While we love stones and crystals in all forms, shapes, and sizes, Romancing the Stone has one star at the center of its story: the gemstone. How does one define a gemstone, exactly?

A gemstone (also called a gem, fine gem, jewel, precious stone, or semi-precious stone) is a piece of mineral crystal which, in cut and polished form, is used to make jewelry or other adornments.

Certain rocks (such as lapis lazuli, opal, and jade) or organic materials that are not minerals (such as amber, jet, and pearl) are also used for jewelry and are therefore often considered to be gemstones as well.




An ancient romance, mankind has been struck by the beauty and intrigued by the power of gemstones for centuries. Babylonians associated stones with the hues of the planets and stars; ancient Greeks touted the medicinal properties associated with gems; medieval lore believed gems harnessed virtues and powers to protect their wearers; Victorian art employed stones and jewelry in the quest for symbolism and meaning.
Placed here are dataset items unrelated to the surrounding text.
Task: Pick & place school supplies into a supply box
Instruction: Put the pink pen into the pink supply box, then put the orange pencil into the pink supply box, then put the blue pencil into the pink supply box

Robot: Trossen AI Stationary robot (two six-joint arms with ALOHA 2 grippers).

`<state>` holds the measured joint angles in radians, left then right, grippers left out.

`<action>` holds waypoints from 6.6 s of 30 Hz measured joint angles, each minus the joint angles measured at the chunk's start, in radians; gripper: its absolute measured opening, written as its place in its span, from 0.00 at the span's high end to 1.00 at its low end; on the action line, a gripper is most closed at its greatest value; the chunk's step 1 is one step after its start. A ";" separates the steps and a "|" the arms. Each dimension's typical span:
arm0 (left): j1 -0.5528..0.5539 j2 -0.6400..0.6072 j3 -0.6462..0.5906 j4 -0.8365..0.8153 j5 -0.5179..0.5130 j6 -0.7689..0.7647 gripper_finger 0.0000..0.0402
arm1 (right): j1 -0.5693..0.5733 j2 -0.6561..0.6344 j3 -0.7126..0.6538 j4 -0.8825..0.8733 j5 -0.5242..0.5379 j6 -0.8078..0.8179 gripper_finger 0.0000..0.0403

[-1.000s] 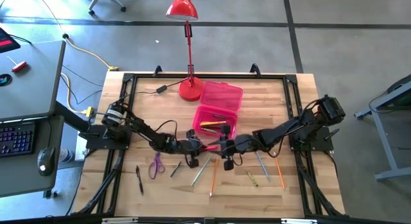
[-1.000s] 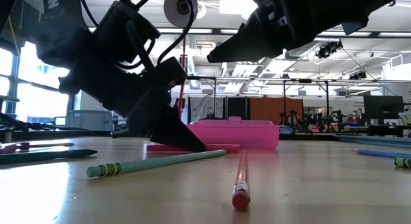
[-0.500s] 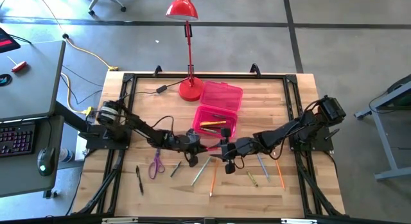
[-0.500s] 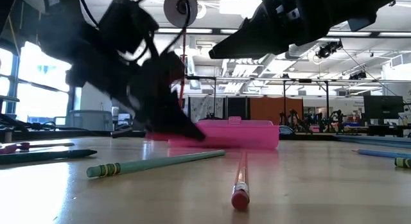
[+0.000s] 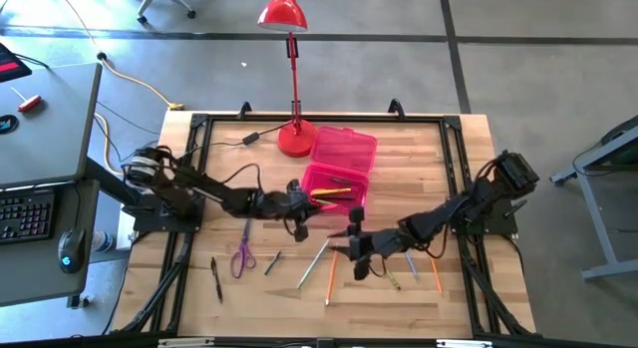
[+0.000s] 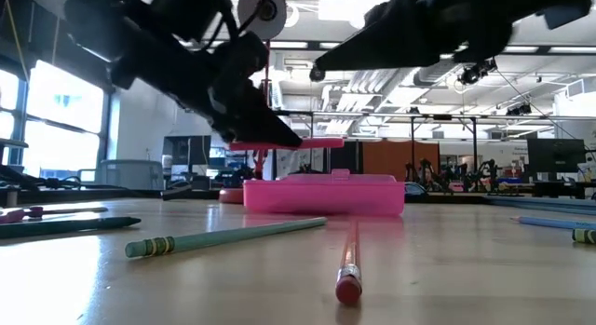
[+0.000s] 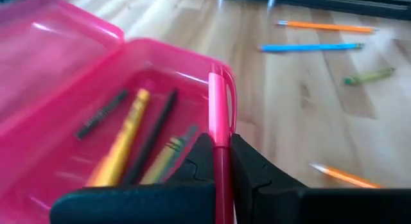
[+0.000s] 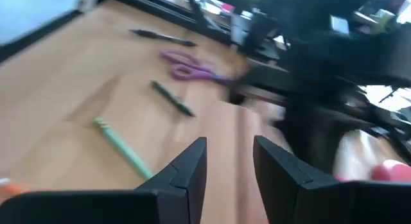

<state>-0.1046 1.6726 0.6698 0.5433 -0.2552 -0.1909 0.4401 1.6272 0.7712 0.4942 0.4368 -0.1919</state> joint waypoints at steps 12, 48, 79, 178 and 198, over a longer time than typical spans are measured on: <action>0.292 0.015 0.174 -0.205 0.385 0.235 0.89 | 0.045 0.000 0.000 -0.015 -0.284 0.000 0.74; 0.353 0.103 0.330 -0.379 0.604 0.212 0.54 | -0.039 0.270 0.000 0.200 -0.553 -0.194 0.92; 0.251 -0.309 0.415 -0.843 0.477 0.220 0.54 | -0.087 0.336 0.176 -0.176 -0.716 -0.348 0.78; -0.348 -0.525 0.416 -0.978 -0.074 -0.176 0.54 | -0.492 0.196 0.175 -0.347 -0.024 0.163 0.77; -0.348 -0.522 0.416 -0.998 -0.109 -0.182 0.54 | -0.236 0.312 0.175 0.054 -0.660 -0.003 0.76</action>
<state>-0.4524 1.1507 1.0855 -0.4552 -0.3647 -0.3729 0.2041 1.9392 0.9463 0.5480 -0.2234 -0.1952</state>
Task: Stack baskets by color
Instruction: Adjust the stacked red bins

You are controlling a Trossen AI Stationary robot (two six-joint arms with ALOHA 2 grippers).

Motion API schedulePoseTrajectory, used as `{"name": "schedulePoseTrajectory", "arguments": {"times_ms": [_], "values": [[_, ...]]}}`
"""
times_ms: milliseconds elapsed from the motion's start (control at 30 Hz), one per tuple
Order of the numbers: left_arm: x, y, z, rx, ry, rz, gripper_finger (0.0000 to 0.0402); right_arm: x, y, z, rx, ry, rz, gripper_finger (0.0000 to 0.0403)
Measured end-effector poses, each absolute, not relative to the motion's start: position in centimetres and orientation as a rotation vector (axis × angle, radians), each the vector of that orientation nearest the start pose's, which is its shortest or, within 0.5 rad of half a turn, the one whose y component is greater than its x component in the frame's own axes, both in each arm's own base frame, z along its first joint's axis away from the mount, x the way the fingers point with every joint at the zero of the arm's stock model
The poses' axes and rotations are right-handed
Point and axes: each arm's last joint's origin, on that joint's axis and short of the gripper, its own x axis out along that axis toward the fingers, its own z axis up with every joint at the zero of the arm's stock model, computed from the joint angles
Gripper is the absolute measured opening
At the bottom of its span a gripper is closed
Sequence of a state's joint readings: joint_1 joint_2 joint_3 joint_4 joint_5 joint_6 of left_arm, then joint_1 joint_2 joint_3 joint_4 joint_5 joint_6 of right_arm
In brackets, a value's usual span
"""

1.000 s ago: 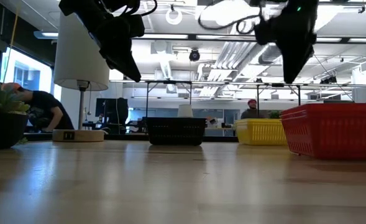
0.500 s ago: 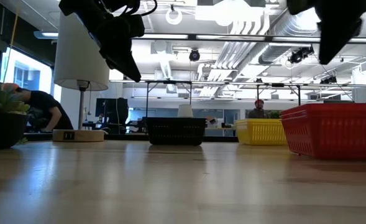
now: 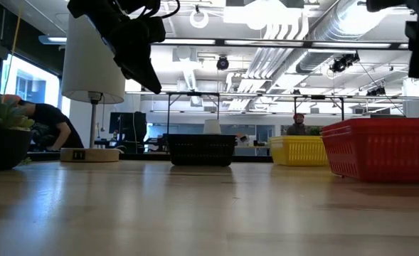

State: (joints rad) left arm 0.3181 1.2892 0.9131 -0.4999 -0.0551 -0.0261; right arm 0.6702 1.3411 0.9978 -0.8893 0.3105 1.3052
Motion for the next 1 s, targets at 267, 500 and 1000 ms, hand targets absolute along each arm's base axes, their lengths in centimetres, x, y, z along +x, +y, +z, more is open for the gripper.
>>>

Throughout time, the reverence for gemstones as decorative art has been rooted in the talismanic. Talismans are stones or objects that are said to possess magical powers that bring luck and protect from harm.

PSYCHOLOGY of Desire  

Scientists have also explored our seemingly innate obsession with “shiny objects.” Research published by the Journal of Consumer Psychology suggests that gems evoke the glossy surface of a body of water. Interestingly, gemstones are sometimes classified in terms of their “water,” a recognized grading of the gem’s luster, transparency, or brilliance.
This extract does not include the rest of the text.